When the magic works, it’s wonderful. And when it doesn’t …

Jim Aikin, whose writing you know from Electronic Musician, Keyboard, his books, and many other places he pops up, has been having a pretty bad time with a brand new HP laptop and his shared his misery on the forums. The computer in question is a Hewlett Packrat Pavilion dv8000 dual-core machine. (Here’s confusing model numbering for you: the dv8000 series includes both Intel Core Duo and AMD Turion models; Jim has the Intel version.) It’s the latest-and-greatest on the inside, but it sounds as though Jim either got a lemon, or there are problems with the way HP configured this machine, bad luck, or a combination of the three. I think there’s some sort of FireWire issue going on from the symptoms Jim is describing. If you haven’t already read this thread, please feel free to offer a better diagnosis if you’ve got one.

Updated: Don’t you love it when companies do the right thing?

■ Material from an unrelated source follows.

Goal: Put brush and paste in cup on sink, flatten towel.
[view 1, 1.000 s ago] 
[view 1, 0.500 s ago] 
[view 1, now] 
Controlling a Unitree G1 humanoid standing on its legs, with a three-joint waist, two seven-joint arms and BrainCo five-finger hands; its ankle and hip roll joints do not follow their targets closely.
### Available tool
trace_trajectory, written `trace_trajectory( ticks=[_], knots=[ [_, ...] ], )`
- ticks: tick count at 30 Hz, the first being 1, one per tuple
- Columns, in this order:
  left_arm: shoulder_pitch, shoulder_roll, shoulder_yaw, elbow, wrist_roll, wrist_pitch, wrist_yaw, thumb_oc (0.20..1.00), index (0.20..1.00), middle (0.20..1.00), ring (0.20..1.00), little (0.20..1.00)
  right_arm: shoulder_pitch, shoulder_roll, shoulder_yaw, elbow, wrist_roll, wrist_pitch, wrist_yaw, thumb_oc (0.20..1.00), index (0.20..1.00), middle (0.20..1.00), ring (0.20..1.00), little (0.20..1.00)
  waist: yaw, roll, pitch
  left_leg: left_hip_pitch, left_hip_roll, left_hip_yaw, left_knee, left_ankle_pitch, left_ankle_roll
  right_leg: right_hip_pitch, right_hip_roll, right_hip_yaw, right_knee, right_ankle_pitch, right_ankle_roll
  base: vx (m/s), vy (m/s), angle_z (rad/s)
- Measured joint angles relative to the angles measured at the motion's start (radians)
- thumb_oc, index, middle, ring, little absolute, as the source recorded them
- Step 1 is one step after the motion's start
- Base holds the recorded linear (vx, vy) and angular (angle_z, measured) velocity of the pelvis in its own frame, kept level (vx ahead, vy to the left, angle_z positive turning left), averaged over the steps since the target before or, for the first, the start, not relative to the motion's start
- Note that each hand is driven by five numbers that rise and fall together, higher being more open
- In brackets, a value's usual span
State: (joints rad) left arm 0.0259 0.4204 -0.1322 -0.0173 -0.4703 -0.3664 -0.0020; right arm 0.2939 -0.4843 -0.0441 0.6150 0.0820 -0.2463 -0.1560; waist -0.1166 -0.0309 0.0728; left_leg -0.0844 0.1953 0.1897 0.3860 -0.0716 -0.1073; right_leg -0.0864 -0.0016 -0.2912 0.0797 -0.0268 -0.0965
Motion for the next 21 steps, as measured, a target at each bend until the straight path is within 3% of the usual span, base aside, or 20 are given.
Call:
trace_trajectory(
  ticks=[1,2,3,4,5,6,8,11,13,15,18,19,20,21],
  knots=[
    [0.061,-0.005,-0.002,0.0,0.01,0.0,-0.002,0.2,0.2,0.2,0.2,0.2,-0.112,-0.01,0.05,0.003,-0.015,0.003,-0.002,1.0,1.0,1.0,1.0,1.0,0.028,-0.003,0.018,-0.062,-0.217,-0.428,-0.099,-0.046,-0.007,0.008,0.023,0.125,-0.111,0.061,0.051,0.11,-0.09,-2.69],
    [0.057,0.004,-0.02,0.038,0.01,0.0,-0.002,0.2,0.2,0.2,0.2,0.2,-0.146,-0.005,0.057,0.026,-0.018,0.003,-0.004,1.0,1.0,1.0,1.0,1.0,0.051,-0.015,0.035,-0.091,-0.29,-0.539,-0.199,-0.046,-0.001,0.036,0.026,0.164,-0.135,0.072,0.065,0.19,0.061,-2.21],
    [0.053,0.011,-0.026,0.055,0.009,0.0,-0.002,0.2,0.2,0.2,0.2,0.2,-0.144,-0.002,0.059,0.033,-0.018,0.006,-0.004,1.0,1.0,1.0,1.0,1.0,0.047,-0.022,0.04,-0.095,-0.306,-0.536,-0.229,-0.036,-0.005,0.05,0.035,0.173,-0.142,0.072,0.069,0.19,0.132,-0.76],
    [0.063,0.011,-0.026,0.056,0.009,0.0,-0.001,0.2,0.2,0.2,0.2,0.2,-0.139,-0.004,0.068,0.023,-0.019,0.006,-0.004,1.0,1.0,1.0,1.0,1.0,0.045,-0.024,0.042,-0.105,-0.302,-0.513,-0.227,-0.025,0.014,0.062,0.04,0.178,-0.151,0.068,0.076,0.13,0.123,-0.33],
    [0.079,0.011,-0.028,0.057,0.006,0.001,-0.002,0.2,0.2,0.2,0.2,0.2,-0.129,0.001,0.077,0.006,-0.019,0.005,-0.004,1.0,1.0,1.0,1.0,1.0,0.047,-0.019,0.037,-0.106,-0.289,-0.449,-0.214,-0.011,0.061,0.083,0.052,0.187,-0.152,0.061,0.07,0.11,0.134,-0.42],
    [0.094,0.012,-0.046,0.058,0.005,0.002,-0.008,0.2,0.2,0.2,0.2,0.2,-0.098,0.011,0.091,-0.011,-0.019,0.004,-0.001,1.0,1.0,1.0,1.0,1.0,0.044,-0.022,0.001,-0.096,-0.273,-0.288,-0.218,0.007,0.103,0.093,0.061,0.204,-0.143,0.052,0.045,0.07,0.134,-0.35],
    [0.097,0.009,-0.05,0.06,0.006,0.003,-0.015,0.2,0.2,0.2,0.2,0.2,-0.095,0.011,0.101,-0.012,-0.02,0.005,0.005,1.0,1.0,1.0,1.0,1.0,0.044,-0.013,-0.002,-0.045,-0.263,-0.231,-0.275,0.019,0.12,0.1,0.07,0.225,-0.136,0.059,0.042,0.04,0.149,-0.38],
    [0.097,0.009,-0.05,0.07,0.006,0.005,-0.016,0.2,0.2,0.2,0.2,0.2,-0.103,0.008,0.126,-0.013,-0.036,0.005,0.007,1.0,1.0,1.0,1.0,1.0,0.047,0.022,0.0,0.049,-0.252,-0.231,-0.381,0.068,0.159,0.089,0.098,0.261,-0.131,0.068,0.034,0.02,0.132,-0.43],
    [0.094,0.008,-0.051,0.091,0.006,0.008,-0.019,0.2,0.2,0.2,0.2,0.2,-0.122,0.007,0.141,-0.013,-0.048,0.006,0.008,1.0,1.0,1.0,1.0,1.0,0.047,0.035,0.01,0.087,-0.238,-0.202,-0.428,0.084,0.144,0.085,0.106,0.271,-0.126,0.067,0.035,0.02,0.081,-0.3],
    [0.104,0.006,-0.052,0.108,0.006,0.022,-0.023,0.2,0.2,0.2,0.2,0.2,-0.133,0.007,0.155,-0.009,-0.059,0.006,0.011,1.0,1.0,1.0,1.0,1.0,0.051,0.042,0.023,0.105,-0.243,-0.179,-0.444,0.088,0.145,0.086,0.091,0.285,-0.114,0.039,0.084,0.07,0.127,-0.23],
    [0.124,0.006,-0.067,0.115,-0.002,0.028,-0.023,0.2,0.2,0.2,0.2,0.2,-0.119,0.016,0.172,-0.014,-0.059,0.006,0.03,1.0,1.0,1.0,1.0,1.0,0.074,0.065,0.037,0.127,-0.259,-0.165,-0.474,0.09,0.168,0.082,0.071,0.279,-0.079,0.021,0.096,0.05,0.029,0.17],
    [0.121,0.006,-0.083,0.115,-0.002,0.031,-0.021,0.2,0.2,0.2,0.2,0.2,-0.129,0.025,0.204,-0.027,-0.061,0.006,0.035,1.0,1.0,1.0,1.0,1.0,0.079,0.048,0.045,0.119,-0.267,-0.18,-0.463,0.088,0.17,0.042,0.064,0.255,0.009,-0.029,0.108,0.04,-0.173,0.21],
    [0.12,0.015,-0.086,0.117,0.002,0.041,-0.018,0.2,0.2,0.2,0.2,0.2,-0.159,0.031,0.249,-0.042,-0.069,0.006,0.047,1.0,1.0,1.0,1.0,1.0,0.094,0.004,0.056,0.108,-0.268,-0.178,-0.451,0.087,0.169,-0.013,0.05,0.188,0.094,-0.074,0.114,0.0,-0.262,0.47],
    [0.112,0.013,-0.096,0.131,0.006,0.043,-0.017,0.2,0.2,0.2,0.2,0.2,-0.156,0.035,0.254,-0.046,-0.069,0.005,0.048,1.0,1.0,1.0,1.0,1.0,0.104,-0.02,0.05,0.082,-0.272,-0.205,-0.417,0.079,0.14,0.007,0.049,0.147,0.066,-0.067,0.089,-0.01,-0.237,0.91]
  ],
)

Jim writes: Hooray!! HP very generously agreed to take the machine back, even though the 21-day grace period had passed.

So, hip, hip, hooray for great support from HP. Now, erm, that said, someone want to suggest a laptop from a maker other than HP that might fit Jim’s (and other’s) needs? More after the break …

This does raise a broader issue: user experience on Windows can be widely variable. Different hardware vendors choose different components, drivers, BIOS, and other setup options that can have a big impact on your experience. It’s tough to go back to a “clean” Windows install, too, because Windows XP out of the box supports only some of your hardware; things like chipset drivers mean you’re reliant on your product vendor. And, yes, this is generally not the problem you have with Apple since they build the “whole widget.” (Or Linux, since most driver support is community-based and open source, though that generates some other problems.) It’s part of the reason I decided to build my new PC, for a level of control you don’t get from PC vendors — or Apple.

Of course, there’s another possibility, which is that the laptop itself is fine and either a component is working incorrectly or an installation got botched. For what it’s worth, the dv8000 has gotten pretty good reviews from Laptop Magazine and PC Magazine. (Though, interestingly, those reviews both cover the AMD models, not the Intel Core Duo, meaning they may have zero bearing at all on Jim’s machine since it has a different motherboard.) Unfortunately, the symptoms don’t narrow down the potential source of the problem.

But here’s another question for you: is there a PC laptop maker with whom you’ve had great experience? I notice today on Engadget, Alienware has their own Core Duo-based laptops now. And there’s even the option of building your own laptop, as covered recently in Maximum PC magazine. Any success stories to go with the sob stories? (In my own experience, I’ve been disappointed with a Toshiba M35-S320 PC and pretty happy with my rock-solid, if slightly underpowered, PowerBook G4 1.5.)

I will say, laptop music making can be a fantastic experience. But, like everything else, that’s only true when the magic works.